ACTIVITY: Work out how many lines in the data that follows contain "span". Write nothing but the number.

##########

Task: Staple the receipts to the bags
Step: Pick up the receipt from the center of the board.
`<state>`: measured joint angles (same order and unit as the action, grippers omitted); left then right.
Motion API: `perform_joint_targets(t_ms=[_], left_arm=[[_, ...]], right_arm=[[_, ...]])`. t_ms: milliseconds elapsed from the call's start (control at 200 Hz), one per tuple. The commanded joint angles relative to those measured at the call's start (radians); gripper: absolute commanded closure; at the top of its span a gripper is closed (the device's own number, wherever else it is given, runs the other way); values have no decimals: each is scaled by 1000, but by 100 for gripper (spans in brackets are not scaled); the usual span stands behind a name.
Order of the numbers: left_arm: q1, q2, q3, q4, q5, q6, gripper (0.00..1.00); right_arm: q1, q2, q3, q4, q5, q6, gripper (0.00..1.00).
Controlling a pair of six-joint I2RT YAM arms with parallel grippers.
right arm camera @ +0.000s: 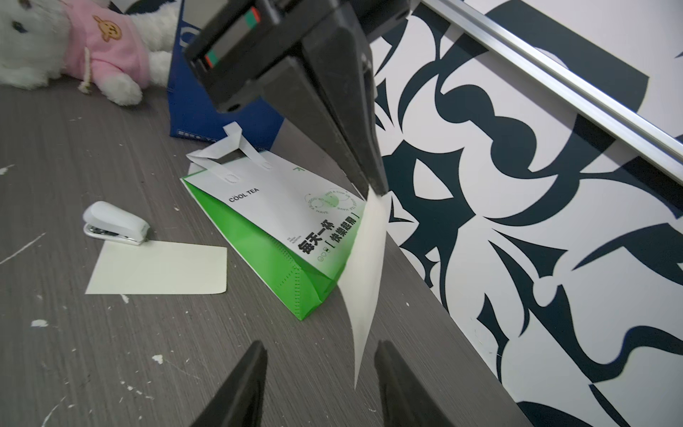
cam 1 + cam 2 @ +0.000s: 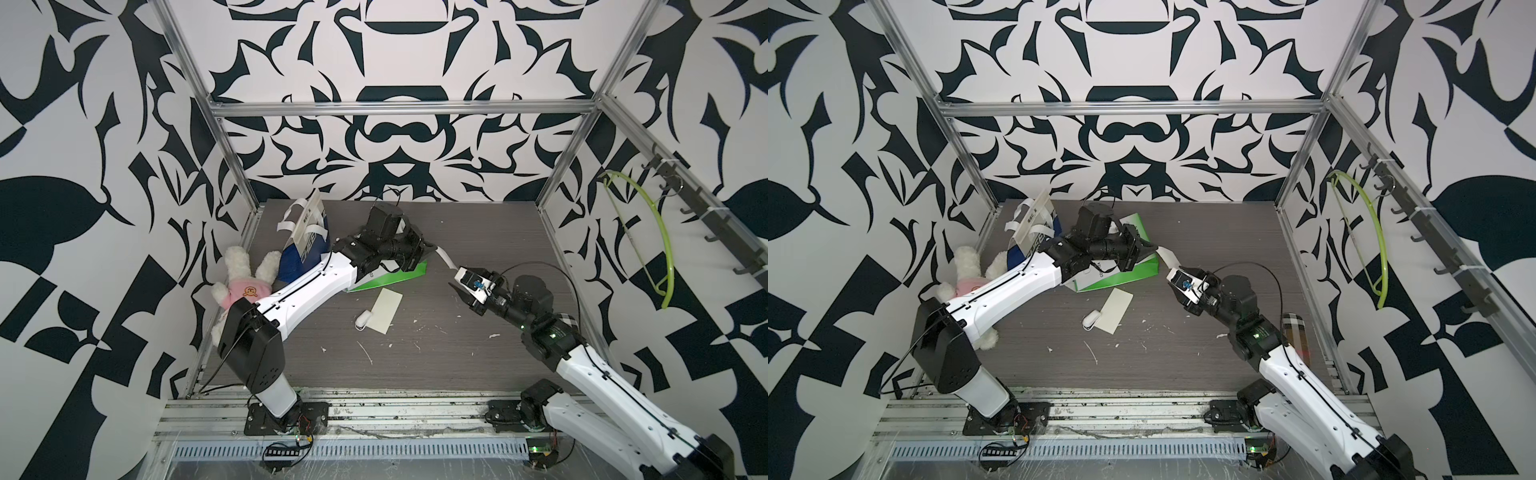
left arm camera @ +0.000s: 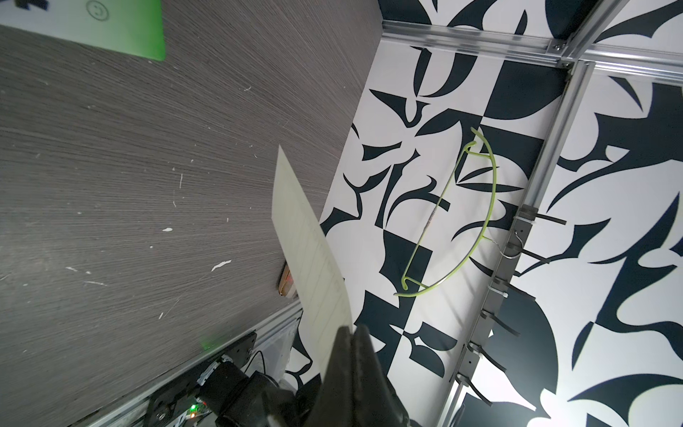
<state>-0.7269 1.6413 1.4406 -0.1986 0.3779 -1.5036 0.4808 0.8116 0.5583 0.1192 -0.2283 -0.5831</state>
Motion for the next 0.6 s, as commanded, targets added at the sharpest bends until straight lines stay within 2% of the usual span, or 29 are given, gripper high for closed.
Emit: perform_joint_targets(t_ms=[0, 245, 540, 595], left_arm=[[-2, -2, 30, 14, 4, -2, 100], [-2, -4, 26, 19, 11, -6, 100], [-2, -22, -5, 39, 3, -21, 100], [0, -27, -14, 43, -2, -23, 100]], right_arm=[[21, 24, 45, 128, 103, 11, 52], [55, 105, 49, 203, 164, -9, 65], [82, 103, 35, 223, 211, -23, 100], [85, 100, 34, 215, 207, -21, 100]])
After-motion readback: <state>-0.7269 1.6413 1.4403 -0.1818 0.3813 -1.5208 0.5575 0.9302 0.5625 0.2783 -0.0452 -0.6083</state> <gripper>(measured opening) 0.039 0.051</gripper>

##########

ANSWER SECTION: 2